Redaktur author photo
Ilustrasi

inijabar.com, Kota Bekasi- Laporan pengawasan Inspektorat Daerah Kota Bekasi Semester I Tahun 2025 menyimpan satu bab penting yang kerap luput dibaca publik yakni soal hasil penanganan pengaduan masyarakat. Di sinilah denyut kegelisahan warga bertemu dengan tembok birokrasi dan pada akhirnya, dengan aparat penegak hukum.

Diagram pengaduan menunjukkan satu fakta telanjang: 72 persen pengaduan masyarakat berkaitan dengan kinerja aparatur. Artinya, mayoritas warga tidak lagi bicara isu abstrak. 

Mereka menunjuk langsung yakni pekerjaan tidak beres, pelayanan bermasalah, proyek dipertanyakan. Bukan gosip, tapi pengalaman langsung di lapangan.

Ironisnya, jenis pengaduan yang secara eksplisit berlabel korupsi hanya 7 persen. Namun justru di situlah letak masalahnya. Korupsi jarang dilaporkan sebagai “korupsi”. Ia lebih sering muncul sebagai jalan cepat rusak, volume kurang, drainase tak berfungsi, atau proyek yang hanya bagus di foto. Bahasa warga adalah bahasa dampak, bukan bahasa hukum.

Disperkimtan dan Pola Pengaduan Proyek

Jika ditelusuri dari substansi laporan pengaduan yang masuk, terlihat pola berulang pada proyek fisik dan lingkungan wilayah kerja Disperkimtan. Pengaduan menyebutkan pekerjaan SPAM, jalan lingkungan, sarana sekolah, hingga bangunan fasilitas publik yang tidak sesuai spesifikasi, diduga dikondisikan, atau pelaksanaannya janggal.

Sebagian laporan berstatus dalam proses, sebagian dinyatakan selesai. Namun yang menarik, hampir tidak ada yang berujung pada sanksi berat. Sanksi administratif mendominasi, sementara sanksi yang menyentuh pidana nyaris tak terlihat dalam rekapitulasi.

Di sinilah muncul jurang antara apa yang dilaporkan warga dan apa yang ditindaklanjuti negara.

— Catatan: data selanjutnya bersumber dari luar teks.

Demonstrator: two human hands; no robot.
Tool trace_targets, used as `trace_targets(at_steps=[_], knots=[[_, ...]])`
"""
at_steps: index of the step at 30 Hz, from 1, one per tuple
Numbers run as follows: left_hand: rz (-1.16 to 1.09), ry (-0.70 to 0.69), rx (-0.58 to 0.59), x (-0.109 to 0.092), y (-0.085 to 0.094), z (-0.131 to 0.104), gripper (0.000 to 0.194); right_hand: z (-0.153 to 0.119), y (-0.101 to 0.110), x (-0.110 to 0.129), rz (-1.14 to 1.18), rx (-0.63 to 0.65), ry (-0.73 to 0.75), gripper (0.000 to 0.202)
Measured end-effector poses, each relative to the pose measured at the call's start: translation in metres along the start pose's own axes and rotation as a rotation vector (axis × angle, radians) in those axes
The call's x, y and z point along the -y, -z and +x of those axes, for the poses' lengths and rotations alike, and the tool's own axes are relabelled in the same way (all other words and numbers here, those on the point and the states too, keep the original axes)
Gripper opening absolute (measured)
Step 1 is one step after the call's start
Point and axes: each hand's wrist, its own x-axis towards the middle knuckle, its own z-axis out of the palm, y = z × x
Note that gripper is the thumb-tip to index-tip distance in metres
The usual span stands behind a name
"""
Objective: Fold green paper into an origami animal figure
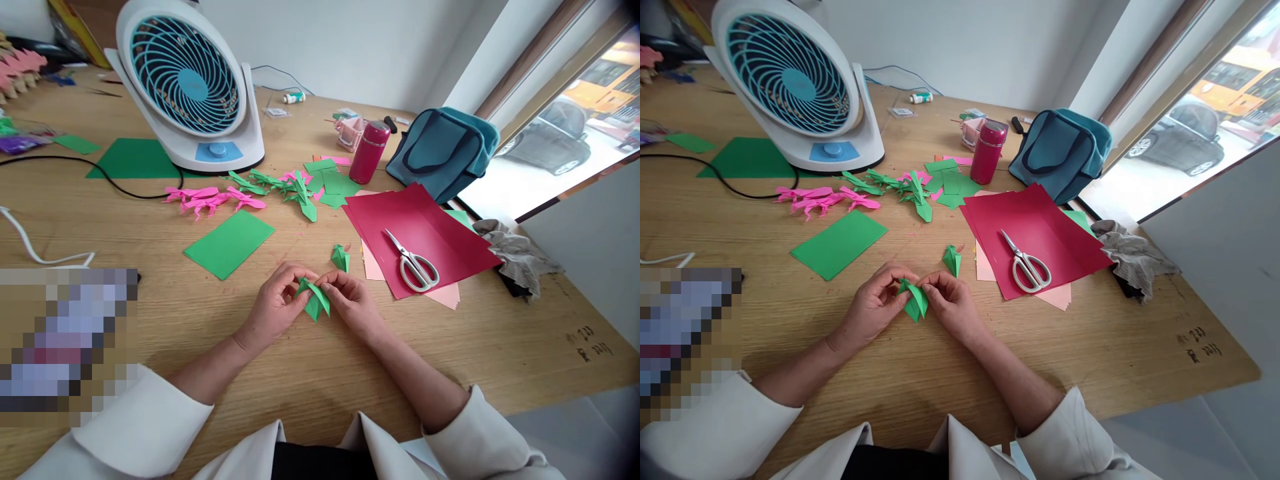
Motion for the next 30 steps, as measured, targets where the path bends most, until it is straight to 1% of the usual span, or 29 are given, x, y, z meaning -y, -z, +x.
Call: trace_targets(at_steps=[1, 3, 6, 10, 15, 20, 30], knots=[[0.005, 0.01, -0.008, 0.0009, 0.0003, 0.0003, 0.011, -0.0001, 0.0003, 0.0006, -0.012, 0.002, 0.006, 0.036], [-0.008, 0.056, -0.028, 0.003, 0.0005, 0.0011, 0.007, 0.0, 0.001, 0.0017, -0.033, 0.012, 0.023, 0.036], [-0.067, 0.12, -0.037, 0.0047, 0.0008, 0.0027, 0.011, 0.0005, 0.0019, 0.0027, -0.04, 0.054, 0.024, 0.037], [-0.148, 0.166, -0.025, 0.0027, 0.0018, 0.0048, 0.017, 0.0011, 0.0023, 0.0019, 0.022, 0.128, -0.009, 0.039], [-0.205, 0.221, -0.005, -0.0002, 0.0022, 0.004, 0.023, 0.0015, 0.0039, -0.0004, 0.092, 0.159, -0.011, 0.039], [-0.251, 0.242, -0.004, -0.0005, 0.0021, 0.0036, 0.023, 0.0021, 0.0044, 0.0009, 0.148, 0.172, -0.011, 0.037], [-0.225, 0.242, 0.02, 0.0057, 0.0022, 0.0033, 0.022, 0.0029, 0.0013, 0.0018, 0.231, 0.143, -0.064, 0.039]])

Narasi resmi menyebut penanganan pengaduan dilakukan profesional, rahasia, dan sistematis. Namun data justru menunjukkan kecenderungan lain: pengaduan dikelola sebagai arsip administratif, bukan alat koreksi kekuasaan.

Banyak laporan berakhir di kolom “dalam proses” atau “selesai” tanpa penjelasan rinci soal apakah ada pengembalian kerugian, apakah kontraktor di-blacklist, atau apakah pejabat penanggung jawab dikenai sanksi personal.

Akibatnya, pola yang sama muncul kembali di tahun-tahun berikutnya. Proyek berganti nama, pelaksana berganti bendera, tapi modusnya tetap serupa.

Data pengaduan masyarakat dan temuan pengawasan sebenarnya sudah menggambarkan medan rawan: proyek fisik, pengondisian, dan ijon anggaran.

OTT KPK seolah menegaskan satu hal penting yakni ketika pengaduan masyarakat tidak ditindak tegas di level pengawasan internal, maka penindakan akan diambil alih oleh aparat eksternal.

Dalam konteks ini, laporan warga bukan sekadar keluhan. Ia adalah early warning system (sistem peringatan dini) yang gagal dimaksimalkan.